Vicky Hastings 03.11.09 | 1:47 PM ET

Every time I return to Oregon after being in another state, the first thing I notice is the crisp, fresh air—and breathe deeply!

Let me know when you’re planning a trip here so you can do the same!


Doug Terry 03.12.09 | 4:47 PM ET

Spring is the season that makes every absent Texan long to return. The air seems to move with a warm caress across the face, the lonely plains and hills ache with beauty and the peculiar emptiness of the soul that Texas causes in many seems, for the moment, to be alright.  The flowers erupt, the grass turns deep green (waiting for summer when it will all go light brown and dead). Big puffy white clouds float across the blue sky and almost anything seems possible in the season ahead.

It should be understood by all that Texas is many different places. There is really no such thing as “north Texas” or “south Texas”. There is, however, a north-east Texas, a north-central Texas and a north -west Texas and, also, a far north-west Texas (the panhandle). So, the seasons mean different things in this big place that seems to run without end from the bayous of Louisiana to the mountains in the south-west.

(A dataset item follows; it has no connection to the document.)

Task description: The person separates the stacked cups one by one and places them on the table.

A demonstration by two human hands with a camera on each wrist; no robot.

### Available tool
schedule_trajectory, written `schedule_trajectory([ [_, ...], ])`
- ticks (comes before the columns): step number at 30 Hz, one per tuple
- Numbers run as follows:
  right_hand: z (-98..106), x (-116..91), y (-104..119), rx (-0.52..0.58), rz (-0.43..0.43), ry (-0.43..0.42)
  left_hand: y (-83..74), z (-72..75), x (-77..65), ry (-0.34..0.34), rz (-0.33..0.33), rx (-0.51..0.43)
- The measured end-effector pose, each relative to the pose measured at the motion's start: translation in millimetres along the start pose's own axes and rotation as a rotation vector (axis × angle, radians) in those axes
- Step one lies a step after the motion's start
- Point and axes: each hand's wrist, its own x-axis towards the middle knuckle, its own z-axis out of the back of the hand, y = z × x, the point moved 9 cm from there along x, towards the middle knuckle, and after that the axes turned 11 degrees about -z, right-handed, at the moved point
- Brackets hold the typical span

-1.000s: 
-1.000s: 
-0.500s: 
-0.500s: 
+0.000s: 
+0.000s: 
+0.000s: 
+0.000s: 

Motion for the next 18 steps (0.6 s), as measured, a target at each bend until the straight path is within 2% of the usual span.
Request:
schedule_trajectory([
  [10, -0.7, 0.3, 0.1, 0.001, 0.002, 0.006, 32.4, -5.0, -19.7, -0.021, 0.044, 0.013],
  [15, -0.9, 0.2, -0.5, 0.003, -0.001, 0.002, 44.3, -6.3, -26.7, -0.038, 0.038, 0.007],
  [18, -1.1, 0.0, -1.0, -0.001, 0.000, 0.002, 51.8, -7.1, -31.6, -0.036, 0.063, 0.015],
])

There is one part of Texas that, at this season, sticks in my mind. It is the part west of Ft. Worth before the desert emptiness of west Texas takes hold, the part of Texas, running to the south, that is still considered part of the great American plains. It is there that people feel happy, pleasantly at peace, for no other reason than they are there, in the plains and with themselves. Texas can be brutal, ugly and, in parts, strike the eastern eye as little more than scattered industrial dumping sites. The plains of Texas are something to behold and even something more to hold and enjoy, if only for a season.